Neuronal intranuclear inclusions in SCA2: A genetic, morphological and immunohistochemical study of two cases
Pang JT., Giunti P., Chamberlain S., An SF., Vitaliani R., Scaravilli T., Martinian L., Wood NW., Scaravilli F., Ansorge O.
Spinocerebellar ataxia 2 (SCA2) belongs to the family of autosomal dominant cerebellar ataxias (ADCA), a genetically heterogeneous group of neurodegenerative diseases. The SCA2 gene maps to chromosome 12q24 and the causative mutation involves the expansion of a CAG repeat within the coding region of the gene. Pathologically, SCA2 presents as olivo-ponto-cerebellar atrophy (OPCA). We present the cases of a 41-year-old man and a 54-year-old woman who died after a long illness characterized by severe cerebellar ataxia. Diagnosis of SCA2 was confirmed by genetic analysis. The brains were moderately to severely atrophic and atrophy was particularly obvious in the cerebellum and brainstem. Histological examination revealed extreme loss of pontine and olivary nuclei and Purkinje cells, with preservation of the dentate nuclei, and of the pigmented cells in the substantia nigra.
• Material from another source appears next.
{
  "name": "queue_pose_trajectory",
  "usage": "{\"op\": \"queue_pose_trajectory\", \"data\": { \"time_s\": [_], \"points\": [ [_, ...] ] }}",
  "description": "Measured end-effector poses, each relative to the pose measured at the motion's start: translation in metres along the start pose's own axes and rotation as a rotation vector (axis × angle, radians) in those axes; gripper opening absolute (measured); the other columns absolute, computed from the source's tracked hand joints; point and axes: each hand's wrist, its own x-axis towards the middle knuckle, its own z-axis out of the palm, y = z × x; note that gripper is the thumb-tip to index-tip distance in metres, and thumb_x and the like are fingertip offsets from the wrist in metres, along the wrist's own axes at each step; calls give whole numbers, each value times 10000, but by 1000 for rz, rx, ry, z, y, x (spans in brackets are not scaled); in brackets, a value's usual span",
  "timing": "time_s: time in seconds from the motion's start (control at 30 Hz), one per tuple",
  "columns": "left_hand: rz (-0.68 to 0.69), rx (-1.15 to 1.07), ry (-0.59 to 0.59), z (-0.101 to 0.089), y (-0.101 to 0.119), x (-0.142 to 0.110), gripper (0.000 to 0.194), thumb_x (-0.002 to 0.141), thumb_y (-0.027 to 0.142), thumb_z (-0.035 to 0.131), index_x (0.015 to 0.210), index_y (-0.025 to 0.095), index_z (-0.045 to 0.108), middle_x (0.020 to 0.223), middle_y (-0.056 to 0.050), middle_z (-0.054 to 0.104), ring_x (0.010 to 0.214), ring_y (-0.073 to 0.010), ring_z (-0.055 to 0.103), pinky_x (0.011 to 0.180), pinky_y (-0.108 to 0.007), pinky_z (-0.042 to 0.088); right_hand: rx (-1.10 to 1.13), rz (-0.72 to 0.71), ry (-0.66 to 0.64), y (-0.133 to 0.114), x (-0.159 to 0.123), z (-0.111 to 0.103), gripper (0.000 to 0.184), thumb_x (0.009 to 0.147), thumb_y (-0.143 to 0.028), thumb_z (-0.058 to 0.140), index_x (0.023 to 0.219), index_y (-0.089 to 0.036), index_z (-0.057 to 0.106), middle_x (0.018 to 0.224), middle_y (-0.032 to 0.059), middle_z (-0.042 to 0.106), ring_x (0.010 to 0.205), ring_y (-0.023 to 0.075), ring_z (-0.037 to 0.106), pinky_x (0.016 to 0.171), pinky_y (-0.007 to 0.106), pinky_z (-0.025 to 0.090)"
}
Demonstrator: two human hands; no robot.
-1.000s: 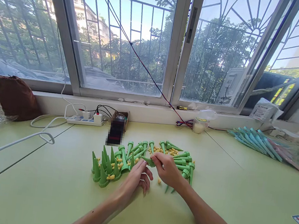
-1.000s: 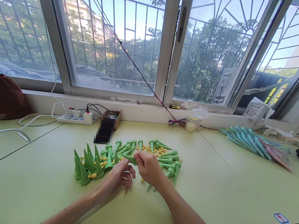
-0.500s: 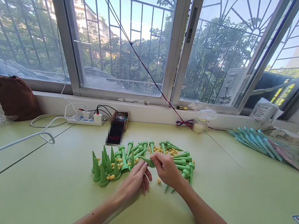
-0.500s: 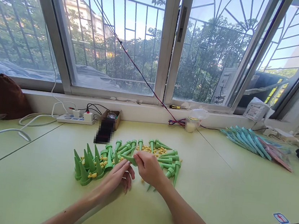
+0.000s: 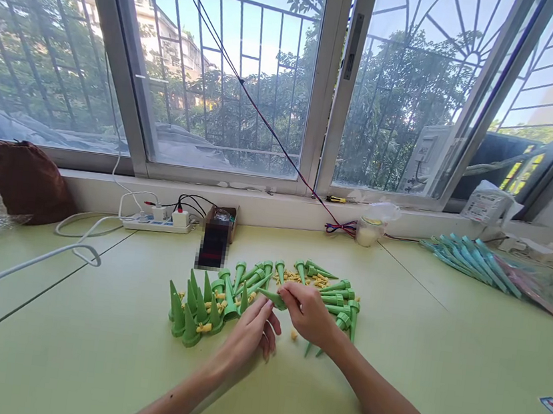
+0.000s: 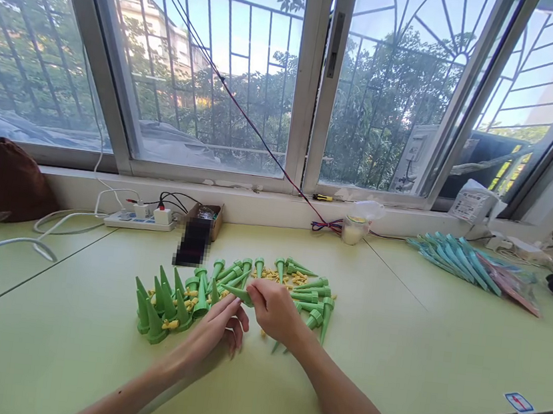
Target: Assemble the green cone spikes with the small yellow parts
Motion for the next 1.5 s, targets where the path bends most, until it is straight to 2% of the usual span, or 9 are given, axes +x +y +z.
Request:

The whole spinal cord was also severely affected, with shrinkage of the dorsal columns and reduction in the number of neurones in the motor pool and Clarke's nuclei. Immunohistochemistry with 1C2 antibody showed granular neuronal cytoplasmic deposits in all the areas examined and widespread intranuclear inclusions, which were particularly numerous in the residual pontine nuclei. Intranuclear inclusions were not considered a feature in SCA2. Our results support the view that intranuclear inclusions are an integral part of the pathology of this mutation.